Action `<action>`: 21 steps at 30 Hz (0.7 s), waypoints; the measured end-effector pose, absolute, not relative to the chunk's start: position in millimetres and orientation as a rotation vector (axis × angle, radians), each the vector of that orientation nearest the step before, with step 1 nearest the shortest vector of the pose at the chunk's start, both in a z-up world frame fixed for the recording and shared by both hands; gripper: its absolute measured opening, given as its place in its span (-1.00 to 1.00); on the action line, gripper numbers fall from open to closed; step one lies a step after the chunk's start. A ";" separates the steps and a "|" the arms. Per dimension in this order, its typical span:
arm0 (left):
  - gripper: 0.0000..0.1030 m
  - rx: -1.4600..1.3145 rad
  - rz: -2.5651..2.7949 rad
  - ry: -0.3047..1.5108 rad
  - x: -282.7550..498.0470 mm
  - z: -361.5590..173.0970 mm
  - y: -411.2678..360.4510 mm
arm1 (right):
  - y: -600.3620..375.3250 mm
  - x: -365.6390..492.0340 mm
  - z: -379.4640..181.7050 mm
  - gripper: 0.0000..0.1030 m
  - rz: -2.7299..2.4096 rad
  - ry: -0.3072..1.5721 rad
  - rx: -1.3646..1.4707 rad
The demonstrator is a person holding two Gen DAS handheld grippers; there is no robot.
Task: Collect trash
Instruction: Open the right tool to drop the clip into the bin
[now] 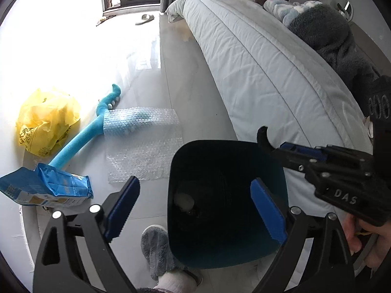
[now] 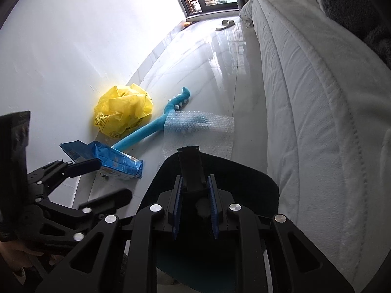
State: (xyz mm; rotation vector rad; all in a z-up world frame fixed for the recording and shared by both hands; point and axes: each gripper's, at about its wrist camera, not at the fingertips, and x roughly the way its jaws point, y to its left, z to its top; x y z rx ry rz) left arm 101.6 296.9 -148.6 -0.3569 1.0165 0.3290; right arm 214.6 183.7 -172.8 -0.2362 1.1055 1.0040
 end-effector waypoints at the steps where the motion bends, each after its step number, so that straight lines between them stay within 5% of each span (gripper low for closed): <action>1: 0.83 -0.336 0.341 1.003 100.8 -144.9 296.2 | 186.1 213.3 -178.3 -0.60 0.997 1.115 -0.251; 13: 0.86 -0.252 0.344 0.741 87.3 -75.2 290.9 | 199.3 204.8 -223.1 -0.56 0.946 1.219 -0.336; 21: 0.86 -0.251 0.275 0.661 88.2 -46.2 279.3 | 200.8 199.6 -223.9 -0.17 0.949 1.220 -0.362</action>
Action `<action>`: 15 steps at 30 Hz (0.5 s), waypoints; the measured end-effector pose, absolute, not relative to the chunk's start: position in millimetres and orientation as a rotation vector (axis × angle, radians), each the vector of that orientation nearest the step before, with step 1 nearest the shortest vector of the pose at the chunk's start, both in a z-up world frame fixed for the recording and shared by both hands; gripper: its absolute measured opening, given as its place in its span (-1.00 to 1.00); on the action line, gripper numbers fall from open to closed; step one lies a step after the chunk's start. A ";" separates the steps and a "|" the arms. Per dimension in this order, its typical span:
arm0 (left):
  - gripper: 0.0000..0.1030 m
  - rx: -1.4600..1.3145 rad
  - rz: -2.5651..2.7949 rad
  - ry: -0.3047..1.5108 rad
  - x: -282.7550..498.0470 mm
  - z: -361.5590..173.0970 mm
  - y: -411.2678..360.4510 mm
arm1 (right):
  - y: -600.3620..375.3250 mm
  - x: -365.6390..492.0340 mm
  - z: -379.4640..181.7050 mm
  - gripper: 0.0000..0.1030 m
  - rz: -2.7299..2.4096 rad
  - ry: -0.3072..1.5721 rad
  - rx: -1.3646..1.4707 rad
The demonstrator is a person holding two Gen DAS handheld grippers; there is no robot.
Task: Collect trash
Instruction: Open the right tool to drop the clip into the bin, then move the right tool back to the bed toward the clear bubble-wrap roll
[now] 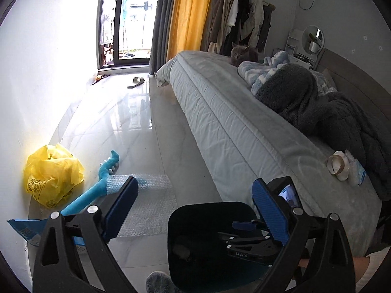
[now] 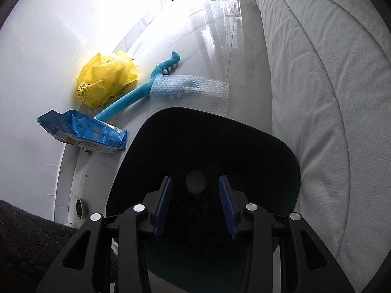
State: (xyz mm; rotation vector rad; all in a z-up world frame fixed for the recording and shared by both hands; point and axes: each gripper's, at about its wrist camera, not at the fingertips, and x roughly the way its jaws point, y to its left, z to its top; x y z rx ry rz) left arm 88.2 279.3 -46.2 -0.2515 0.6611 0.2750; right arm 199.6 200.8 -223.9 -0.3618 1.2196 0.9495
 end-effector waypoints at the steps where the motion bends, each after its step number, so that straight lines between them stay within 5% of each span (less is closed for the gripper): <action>1: 0.86 -0.249 0.260 0.649 87.7 -43.8 276.7 | 200.3 198.7 -221.4 -0.16 0.952 1.213 -0.364; 15: 0.89 -0.232 0.205 0.517 95.5 0.4 245.2 | 164.2 189.3 -142.4 0.16 1.053 1.010 -0.260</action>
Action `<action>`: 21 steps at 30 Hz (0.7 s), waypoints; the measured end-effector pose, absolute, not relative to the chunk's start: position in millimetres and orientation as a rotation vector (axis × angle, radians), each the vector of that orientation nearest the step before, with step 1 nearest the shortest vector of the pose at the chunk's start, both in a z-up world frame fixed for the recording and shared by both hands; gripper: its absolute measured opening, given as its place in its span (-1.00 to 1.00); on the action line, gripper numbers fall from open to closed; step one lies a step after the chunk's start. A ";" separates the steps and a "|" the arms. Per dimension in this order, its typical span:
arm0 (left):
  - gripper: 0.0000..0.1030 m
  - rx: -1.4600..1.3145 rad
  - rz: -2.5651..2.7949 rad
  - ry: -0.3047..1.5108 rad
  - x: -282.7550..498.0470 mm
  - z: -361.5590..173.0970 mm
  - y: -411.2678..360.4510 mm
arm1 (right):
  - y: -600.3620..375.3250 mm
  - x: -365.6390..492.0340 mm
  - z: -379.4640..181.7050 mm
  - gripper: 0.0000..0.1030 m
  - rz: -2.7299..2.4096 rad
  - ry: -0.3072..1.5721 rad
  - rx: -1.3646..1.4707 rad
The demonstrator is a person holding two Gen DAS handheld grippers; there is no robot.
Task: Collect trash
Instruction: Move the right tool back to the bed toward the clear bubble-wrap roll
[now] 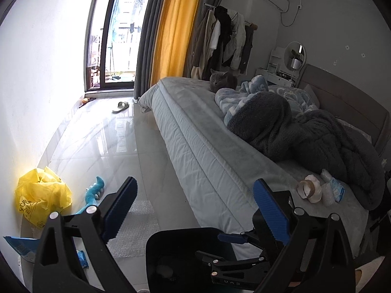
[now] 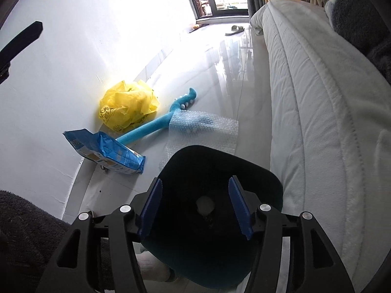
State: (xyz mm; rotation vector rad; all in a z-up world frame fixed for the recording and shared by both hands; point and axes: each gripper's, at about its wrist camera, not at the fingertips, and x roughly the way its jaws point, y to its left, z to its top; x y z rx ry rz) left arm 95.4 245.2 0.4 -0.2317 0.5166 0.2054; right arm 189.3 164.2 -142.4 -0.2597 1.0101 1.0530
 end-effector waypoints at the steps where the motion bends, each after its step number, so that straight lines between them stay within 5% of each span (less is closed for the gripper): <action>1: 0.90 -0.233 0.199 0.511 96.5 2.3 242.9 | 158.1 189.5 -137.6 0.17 1.056 0.998 -0.251; 21: 0.90 -0.213 0.111 0.463 141.1 4.2 163.4 | 17.2 214.9 -68.2 0.18 0.882 0.707 -0.274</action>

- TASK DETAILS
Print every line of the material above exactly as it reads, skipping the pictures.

- YOUR RESPONSE
Action `<action>`: 21 steps at 30 Hz (0.7 s), waypoints; the measured end-effector pose, absolute, not relative to the chunk's start: position in millimetres and orientation as a rotation vector (axis × angle, radians), each the vector of that orientation nearest the step before, with step 1 nearest the shortest vector of the pose at the chunk's start, both in a z-up world frame fixed for the recording and shared by both hands; gripper: its absolute measured opening, given as its place in its span (-1.00 to 1.00); on the action line, gripper numbers fall from open to closed; step one lies a step after the chunk's start. A ";" separates the steps and a "|" the arms. Per dimension in this order, its typical span:
arm0 (left):
  - gripper: 0.0000..0.1030 m
  - rx: -1.4600..1.3145 rad
  - rz: -2.5651..2.7949 rad
  - ry: -0.3047..1.5108 rad
  - x: -282.7550..498.0470 mm
  - z: -361.5590..173.0970 mm
  - y: -411.2678..360.4510 mm
arm1 (right):
  - y: -600.3620..375.3250 mm
  - x: -365.6390..492.0340 mm
  - z: -379.4640..181.7050 mm
  - gripper: 0.0000..0.1030 m
  - rz: -2.7299..2.4096 rad
  - ry: -0.3072..1.5721 rad
  - rx: -1.3646..1.4707 rad
The demonstrator is a person holding two Gen DAS handheld grippers; there is no robot.
Task: Collect trash
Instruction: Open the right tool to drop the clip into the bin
[now] 
[now] 
State: (xyz mm; rotation vector rad; all in a z-up world frame fixed for the recording and shared by both hands; point and axes: each gripper's, at about its wrist camera, not at the fingertips, and x roughly the way its jaws point, y to its left, z to its top; x y z rx ry rz) left arm 101.6 296.9 -148.6 -0.3569 1.0165 0.3290; right arm 214.6 183.7 -172.8 -0.2362 1.1055 1.0040
 end-effector waypoints at the steps where the motion bends, each after its step number, so that straight lines between them stay within 5% of each span (gripper low for closed): <action>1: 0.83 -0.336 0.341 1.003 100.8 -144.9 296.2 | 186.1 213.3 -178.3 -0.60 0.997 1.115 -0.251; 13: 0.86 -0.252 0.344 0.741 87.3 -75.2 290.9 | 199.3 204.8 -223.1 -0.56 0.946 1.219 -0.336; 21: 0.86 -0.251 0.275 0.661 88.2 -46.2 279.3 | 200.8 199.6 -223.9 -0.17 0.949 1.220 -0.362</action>
Action `<action>`: 15 steps at 30 Hz (0.5 s), waypoints; the measured end-effector pose, absolute, not relative to the chunk's start: position in millimetres and orientation as a rotation vector (axis × angle, radians), each the vector of that orientation nearest the step before, with step 1 nearest the shortest vector of the pose at the chunk's start, both in a z-up world frame fixed for the recording and shared by both hands; gripper: its absolute measured opening, given as its place in its span (-1.00 to 1.00); on the action line, gripper numbers fall from open to closed; step one lies a step after the chunk's start. A ";" separates the steps and a "|" the arms. Per dimension in this order, its typical span:
arm0 (left):
  - gripper: 0.0000..0.1030 m
  - rx: -1.4600..1.3145 rad
  - rz: -2.5651..2.7949 rad
  - ry: -0.3047..1.5108 rad
  - x: -282.7550..498.0470 mm
  - z: -361.5590..173.0970 mm
  - y: -411.2678..360.4510 mm
arm1 (right):
  - y: -600.3620..375.3250 mm
  - x: -365.6390..492.0340 mm
  - z: -379.4640..181.7050 mm
  - gripper: 0.0000..0.1030 m
  - rz: -2.7299..2.4096 rad
  - ry: -0.3072..1.5721 rad
  - rx: -1.3646..1.4707 rad
The demonstrator is a person holding two Gen DAS handheld grippers; there is no robot.
Task: Collect trash
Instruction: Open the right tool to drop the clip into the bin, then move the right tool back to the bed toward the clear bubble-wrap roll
[now] 
[now] 
State: (xyz mm; rotation vector rad; all in a z-up world frame fixed for the recording and shared by both hands; point and axes: each gripper's, at about its wrist camera, not at the fingertips, and x roughly the way its jaws point, y to its left, z to its top; x y z rx ry rz) left arm 88.2 279.3 -46.2 -0.2515 0.6611 0.2750; right arm 199.6 200.8 -223.9 -0.3618 1.2196 0.9495
 end-effector waypoints at the steps where the motion bends, each after its step number, so that straight lines between them stay within 5% of each span (less is closed for the gripper): <action>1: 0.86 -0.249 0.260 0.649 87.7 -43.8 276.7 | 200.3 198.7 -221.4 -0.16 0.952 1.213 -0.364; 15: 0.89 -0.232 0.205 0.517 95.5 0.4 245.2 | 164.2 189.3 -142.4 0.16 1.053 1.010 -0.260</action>
Action `<action>`: 21 steps at 30 Hz (0.7 s), waypoints; the measured end-effector pose, absolute, not relative to the chunk's start: position in millimetres and orientation as a rotation vector (axis × angle, radians), each the vector of that orientation nearest the step before, with step 1 nearest the shortest vector of the pose at the chunk's start, both in a z-up world frame fixed for the recording and shared by both hands; gripper: its absolute measured opening, given as its place in its span (-1.00 to 1.00); on the action line, gripper numbers fall from open to closed; step one lies a step after the chunk's start. A ";" separates the steps and a "|" the arms. Per dimension in this order, its typical span:
arm0 (left):
  - gripper: 0.0000..0.1030 m
  - rx: -1.4600..1.3145 rad
  - rz: -2.5651..2.7949 rad
  - ry: -0.3047..1.5108 rad
  - x: -282.7550..498.0470 mm
  - z: -361.5590..173.0970 mm
  - y: -411.2678..360.4510 mm
arm1 (right):
  - y: -600.3620..375.3250 mm
  - x: -365.6390..492.0340 mm
  - z: -379.4640..181.7050 mm
  - gripper: 0.0000..0.1030 m
  - rz: -2.7299..2.4096 rad
  - ry: -0.3072..1.5721 rad
  - rx: -1.3646..1.4707 rad
The demonstrator is a person holding two Gen DAS handheld grippers; there is no robot.
Task: Collect trash
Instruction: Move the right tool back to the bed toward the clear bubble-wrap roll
[now] 
[now] 
State: (xyz mm; rotation vector rad; all in a z-up world frame fixed for the recording and shared by both hands; point and axes: each gripper's, at about its wrist camera, not at the fingertips, and x roughly the way its jaws point, y to its left, z to its top; x y z rx ry rz) left arm 95.4 245.2 0.4 -0.2317 0.5166 0.2054; right arm 189.3 164.2 -142.4 -0.2597 1.0101 1.0530
 end-effector waypoints at the steps where the motion bends, each after its step number, so that straight lines between them stay within 5% of each span (less is closed for the gripper): <action>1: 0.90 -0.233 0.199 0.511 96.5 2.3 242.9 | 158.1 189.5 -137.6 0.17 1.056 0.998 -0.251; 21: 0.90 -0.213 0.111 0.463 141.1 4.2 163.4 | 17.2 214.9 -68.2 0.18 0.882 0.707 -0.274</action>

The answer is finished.